The ciliates are a group of protozoans characterized by the presence of hair-like organelles called cilia, which are identical in structure to eukaryotic flagella, but are in general shorter and present in much larger numbers, with a different undulating pattern than flagella. Cilia occur in all members of the group (although the peculiar Suctoria only have them for part of their life-cycle) and are variously used in swimming, crawling, attachment, feeding, and sensation.
Ciliates are an important group of protists, common almost anywhere there is water — in lakes, ponds, oceans, rivers, and soils. About 4,500 unique free-living species have been described, and the potential number of extant species is estimated at 27,000–40,000.[2] Included in this number are many ectosymbiotic and endosymbiotic species, as well as some obligate and opportunistic parasites.
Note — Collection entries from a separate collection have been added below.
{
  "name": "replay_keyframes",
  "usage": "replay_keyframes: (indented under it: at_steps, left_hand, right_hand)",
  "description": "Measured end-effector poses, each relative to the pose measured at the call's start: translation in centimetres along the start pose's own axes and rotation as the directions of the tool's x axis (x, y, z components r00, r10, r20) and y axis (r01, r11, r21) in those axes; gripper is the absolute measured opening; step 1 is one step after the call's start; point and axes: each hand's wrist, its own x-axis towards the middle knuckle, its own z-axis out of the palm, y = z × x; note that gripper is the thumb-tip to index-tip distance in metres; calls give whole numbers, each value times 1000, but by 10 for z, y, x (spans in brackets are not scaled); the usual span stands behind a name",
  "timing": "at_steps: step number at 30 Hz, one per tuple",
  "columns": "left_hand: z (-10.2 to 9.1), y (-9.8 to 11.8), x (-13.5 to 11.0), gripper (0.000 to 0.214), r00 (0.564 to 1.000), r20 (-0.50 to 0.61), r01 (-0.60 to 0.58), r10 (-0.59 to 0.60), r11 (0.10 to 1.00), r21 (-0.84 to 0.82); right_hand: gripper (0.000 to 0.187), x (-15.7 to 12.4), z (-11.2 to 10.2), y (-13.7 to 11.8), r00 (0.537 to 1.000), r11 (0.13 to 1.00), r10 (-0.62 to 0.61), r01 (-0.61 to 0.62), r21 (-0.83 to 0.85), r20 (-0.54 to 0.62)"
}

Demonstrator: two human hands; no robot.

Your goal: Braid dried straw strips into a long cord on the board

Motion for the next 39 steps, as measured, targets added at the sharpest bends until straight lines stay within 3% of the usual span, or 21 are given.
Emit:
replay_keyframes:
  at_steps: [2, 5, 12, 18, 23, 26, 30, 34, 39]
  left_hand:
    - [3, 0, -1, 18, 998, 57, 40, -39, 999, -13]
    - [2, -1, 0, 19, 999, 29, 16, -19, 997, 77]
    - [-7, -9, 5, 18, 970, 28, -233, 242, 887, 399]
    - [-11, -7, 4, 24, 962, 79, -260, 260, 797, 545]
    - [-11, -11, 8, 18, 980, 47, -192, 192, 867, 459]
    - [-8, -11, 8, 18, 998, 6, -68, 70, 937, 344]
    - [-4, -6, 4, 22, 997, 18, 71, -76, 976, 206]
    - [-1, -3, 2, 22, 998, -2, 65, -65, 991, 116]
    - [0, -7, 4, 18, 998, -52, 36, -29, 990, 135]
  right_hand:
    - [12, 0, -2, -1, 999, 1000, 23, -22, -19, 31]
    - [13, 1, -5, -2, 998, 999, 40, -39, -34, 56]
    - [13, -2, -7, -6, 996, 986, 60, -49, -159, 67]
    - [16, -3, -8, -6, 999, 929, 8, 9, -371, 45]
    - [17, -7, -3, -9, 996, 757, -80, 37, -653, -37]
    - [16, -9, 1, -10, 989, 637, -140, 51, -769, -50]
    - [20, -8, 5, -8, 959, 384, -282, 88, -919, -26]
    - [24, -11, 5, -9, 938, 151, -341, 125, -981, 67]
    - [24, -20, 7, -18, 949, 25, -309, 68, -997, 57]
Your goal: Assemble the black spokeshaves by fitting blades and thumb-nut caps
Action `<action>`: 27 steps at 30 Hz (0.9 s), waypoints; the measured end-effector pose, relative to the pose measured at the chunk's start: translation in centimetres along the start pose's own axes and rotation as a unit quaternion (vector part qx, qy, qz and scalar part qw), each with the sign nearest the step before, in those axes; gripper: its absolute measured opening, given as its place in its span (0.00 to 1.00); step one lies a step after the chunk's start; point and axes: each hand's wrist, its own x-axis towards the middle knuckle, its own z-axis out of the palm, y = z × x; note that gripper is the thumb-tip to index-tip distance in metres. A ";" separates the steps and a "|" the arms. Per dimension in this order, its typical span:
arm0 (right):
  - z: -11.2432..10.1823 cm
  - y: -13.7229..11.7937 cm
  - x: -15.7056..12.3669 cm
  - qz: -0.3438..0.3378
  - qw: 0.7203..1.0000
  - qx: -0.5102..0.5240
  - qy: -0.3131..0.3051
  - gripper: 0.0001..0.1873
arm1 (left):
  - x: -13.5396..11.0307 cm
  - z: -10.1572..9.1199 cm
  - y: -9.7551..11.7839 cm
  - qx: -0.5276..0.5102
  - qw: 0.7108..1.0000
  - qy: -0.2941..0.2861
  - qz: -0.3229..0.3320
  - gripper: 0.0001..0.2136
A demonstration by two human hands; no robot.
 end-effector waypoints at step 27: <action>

Ciliate species range in size from as little as 10 µm in some colpodeans to as much as 4 mm in length in some geleiids, and include some of the most morphologically complex protozoans.[3][4]
In most systems of taxonomy, "Ciliophora" is ranked as a phylum[5] under any of several kingdoms, including Chromista,[6] Protista[7] or Protozoa.[8] In some older systems of classification, such as the influential taxonomic works of Alfred Kahl, ciliated protozoa are placed within the class "Ciliata"[9][10] (a term which can also refer to a genus of fish). In the taxonomic scheme endorsed by the International Society of Protistologists, which eliminates formal rank designations such as "phylum" and "class", "Ciliophora" is an unranked taxon within Alveolata.[11][12]
Unlike most other eukaryotes, ciliates have two different sorts of nuclei: a tiny, diploid micronucleus (the "generative nucleus," which carries the germline of the cell), and a large, ampliploid macronucleus (the "vegetative nucleus," which takes care of general cell regulation, expressing the phenotype of the organism).[13][14] The latter is generated from the micronucleus by amplification of the genome and heavy editing. The micronucleus passes its genetic material to offspring, but does not express its genes. The macronucleus provides the small nuclear RNA for vegetative growth.[15][14]
Division of the macronucleus occurs in most ciliate species, apart from those in class Karyorelictea, whose macronuclei are replaced every time the cell divides.[16] Macronuclear division is accomplished by amitosis, and the segregation of the chromosomes occurs by a process whose mechanism is unknown.[14] After a certain number of generations (200-350, in Paramecium aurelia, and as many as 1,500 in Tetrahymena[16]) the cell shows signs of aging, and the macronuclei must be regenerated from the micronuclei. Usually, this occurs following conjugation, after which a new macronucleus is generated from the post-conjugal micronucleus.[14]
Food vacuoles are formed through phagocytosis and typically follow a particular path through the cell as their contents are digested and broken down by lysosomes so the substances the vacuole contains are then small enough to diffuse through the membrane of the food vacuole into the cell. Anything left in the food vacuole by the time it reaches the cytoproct (anal pore) is discharged by exocytosis. Most ciliates also have one or more prominent contractile vacuoles, which collect water and expel it from the cell to maintain osmotic pressure, or in some function to maintain ionic balance. In some genera, such as Paramecium, these have a distinctive star shape, with each point being a collecting tube.